### PROBLEM
In the listing that follows, count every line with the word "would" in it and write only the total.

────────────────

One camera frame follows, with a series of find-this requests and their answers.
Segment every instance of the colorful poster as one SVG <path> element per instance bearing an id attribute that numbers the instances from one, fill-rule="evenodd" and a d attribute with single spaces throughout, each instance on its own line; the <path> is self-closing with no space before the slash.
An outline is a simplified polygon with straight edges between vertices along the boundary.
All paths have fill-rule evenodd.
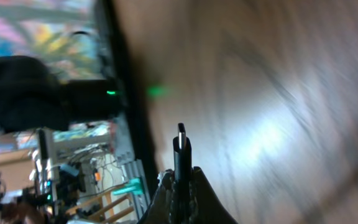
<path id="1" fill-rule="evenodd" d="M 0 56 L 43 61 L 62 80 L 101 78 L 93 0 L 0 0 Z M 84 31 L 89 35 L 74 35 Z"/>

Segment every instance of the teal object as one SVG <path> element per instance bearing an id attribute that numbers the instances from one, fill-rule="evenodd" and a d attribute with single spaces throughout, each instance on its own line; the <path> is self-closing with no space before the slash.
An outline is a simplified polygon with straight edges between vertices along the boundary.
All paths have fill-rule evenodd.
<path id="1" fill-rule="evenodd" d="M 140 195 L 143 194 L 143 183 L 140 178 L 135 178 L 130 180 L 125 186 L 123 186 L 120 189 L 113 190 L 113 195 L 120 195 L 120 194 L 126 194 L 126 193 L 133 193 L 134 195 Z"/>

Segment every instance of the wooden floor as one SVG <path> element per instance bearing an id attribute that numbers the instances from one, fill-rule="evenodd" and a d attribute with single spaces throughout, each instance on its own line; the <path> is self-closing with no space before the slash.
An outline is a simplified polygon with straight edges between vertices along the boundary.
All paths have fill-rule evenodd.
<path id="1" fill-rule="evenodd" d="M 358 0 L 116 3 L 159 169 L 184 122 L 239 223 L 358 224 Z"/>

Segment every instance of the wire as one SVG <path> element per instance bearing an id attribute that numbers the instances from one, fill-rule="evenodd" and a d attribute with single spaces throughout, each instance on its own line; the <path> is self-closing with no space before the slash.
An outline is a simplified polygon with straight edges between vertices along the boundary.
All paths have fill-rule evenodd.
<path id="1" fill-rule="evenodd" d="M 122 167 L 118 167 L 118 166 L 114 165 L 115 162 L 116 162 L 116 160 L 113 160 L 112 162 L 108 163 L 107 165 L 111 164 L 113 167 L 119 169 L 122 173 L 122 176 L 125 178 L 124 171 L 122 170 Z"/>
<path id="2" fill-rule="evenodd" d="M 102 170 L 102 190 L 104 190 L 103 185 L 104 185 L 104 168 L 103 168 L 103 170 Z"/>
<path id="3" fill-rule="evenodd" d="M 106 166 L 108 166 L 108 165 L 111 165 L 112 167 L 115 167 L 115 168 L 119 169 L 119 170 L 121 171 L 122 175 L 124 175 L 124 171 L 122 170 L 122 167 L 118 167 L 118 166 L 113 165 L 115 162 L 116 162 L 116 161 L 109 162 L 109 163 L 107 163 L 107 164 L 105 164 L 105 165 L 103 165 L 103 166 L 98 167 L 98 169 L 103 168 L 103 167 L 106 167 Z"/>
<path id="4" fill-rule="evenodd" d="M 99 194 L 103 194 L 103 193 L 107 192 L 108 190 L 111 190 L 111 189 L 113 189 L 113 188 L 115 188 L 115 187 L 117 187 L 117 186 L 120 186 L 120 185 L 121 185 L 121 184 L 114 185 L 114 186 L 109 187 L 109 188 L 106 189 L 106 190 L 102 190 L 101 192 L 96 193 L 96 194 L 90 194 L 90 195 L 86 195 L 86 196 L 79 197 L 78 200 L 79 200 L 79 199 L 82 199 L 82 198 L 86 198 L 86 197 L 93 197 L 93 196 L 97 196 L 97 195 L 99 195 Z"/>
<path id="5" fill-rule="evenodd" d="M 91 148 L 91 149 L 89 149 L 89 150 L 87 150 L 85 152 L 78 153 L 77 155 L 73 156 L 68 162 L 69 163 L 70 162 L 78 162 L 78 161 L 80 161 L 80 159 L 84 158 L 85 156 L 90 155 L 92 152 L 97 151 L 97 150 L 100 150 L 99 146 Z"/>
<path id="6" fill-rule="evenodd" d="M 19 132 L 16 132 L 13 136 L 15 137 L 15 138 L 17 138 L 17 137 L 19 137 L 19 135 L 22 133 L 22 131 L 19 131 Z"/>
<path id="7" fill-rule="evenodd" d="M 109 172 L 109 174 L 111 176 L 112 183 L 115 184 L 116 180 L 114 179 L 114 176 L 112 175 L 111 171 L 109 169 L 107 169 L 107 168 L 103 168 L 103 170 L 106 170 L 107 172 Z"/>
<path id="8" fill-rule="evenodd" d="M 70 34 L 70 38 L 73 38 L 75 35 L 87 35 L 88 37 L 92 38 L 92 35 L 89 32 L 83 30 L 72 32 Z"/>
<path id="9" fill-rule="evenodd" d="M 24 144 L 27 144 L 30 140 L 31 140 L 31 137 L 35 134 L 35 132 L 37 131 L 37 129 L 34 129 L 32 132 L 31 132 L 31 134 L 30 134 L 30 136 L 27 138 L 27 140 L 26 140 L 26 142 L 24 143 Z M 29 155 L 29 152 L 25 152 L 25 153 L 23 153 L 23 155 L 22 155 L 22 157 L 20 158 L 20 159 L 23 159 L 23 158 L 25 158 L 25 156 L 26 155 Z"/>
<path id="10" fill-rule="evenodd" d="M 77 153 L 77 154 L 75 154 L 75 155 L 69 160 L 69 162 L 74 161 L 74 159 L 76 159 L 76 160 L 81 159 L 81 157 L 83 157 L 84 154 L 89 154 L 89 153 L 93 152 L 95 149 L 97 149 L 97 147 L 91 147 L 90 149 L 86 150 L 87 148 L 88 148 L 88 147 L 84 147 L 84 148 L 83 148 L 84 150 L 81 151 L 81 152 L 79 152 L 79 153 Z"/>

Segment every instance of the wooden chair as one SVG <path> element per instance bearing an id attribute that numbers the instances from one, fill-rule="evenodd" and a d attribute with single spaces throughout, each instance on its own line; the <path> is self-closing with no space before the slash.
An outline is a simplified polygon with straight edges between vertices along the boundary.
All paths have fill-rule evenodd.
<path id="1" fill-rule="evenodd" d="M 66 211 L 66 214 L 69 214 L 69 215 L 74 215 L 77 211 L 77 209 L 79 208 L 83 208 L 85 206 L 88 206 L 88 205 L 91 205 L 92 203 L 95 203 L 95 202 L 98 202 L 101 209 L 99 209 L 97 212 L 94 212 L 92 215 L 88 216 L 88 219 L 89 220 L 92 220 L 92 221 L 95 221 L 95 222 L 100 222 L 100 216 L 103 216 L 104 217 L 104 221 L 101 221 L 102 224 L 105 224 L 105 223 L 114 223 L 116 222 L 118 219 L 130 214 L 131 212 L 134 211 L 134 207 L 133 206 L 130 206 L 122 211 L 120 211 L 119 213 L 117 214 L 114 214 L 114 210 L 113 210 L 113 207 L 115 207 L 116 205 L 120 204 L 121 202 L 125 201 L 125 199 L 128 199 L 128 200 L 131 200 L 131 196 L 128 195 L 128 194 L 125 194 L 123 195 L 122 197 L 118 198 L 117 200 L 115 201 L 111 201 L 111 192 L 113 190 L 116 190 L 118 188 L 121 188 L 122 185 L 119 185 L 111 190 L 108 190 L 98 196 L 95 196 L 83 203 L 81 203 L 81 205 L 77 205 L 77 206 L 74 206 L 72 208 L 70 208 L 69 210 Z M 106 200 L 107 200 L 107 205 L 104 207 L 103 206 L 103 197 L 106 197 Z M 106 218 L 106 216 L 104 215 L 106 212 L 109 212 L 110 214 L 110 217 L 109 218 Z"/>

────────────────

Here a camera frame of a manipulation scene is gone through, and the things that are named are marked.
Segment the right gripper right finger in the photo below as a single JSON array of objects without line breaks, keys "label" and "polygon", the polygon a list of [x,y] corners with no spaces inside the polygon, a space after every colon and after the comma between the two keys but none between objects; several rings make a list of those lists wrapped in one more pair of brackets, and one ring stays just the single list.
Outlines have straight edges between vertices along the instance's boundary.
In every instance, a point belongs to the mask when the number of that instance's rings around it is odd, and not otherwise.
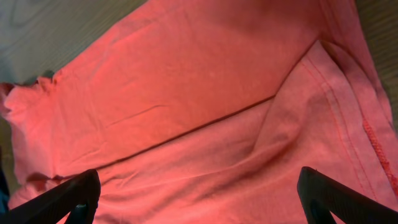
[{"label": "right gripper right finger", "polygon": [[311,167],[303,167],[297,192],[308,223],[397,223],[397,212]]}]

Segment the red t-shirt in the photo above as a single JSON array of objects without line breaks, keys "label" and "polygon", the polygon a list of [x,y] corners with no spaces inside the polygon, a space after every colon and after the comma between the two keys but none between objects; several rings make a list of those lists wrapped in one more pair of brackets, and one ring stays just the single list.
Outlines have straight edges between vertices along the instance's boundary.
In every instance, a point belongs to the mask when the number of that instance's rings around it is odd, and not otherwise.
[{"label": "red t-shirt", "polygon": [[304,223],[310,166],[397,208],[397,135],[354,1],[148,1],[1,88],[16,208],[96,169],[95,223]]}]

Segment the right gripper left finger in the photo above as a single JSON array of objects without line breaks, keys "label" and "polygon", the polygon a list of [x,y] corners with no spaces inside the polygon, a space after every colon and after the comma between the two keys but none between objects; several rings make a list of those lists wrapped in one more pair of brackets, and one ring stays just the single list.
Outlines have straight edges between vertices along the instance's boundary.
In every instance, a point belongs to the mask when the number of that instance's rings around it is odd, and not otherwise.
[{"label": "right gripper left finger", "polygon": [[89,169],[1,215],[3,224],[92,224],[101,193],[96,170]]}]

────────────────

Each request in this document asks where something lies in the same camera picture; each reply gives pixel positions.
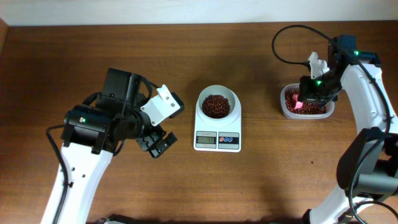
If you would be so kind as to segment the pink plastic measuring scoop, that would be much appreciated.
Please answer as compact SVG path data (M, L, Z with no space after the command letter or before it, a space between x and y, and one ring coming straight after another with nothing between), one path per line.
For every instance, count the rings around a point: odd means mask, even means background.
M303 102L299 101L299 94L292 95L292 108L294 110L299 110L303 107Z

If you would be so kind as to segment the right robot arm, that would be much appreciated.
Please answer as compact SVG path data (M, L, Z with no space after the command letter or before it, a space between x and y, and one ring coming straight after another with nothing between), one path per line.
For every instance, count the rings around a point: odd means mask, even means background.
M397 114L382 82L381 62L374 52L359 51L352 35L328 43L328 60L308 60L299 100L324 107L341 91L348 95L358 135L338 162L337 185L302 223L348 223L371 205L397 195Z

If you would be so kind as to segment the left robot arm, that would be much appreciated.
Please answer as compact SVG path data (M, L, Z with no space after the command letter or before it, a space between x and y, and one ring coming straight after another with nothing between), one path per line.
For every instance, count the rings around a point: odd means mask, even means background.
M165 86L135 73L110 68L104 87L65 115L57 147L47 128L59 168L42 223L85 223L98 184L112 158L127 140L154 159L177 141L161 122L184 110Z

────────────────

### SOLUTION BELOW
3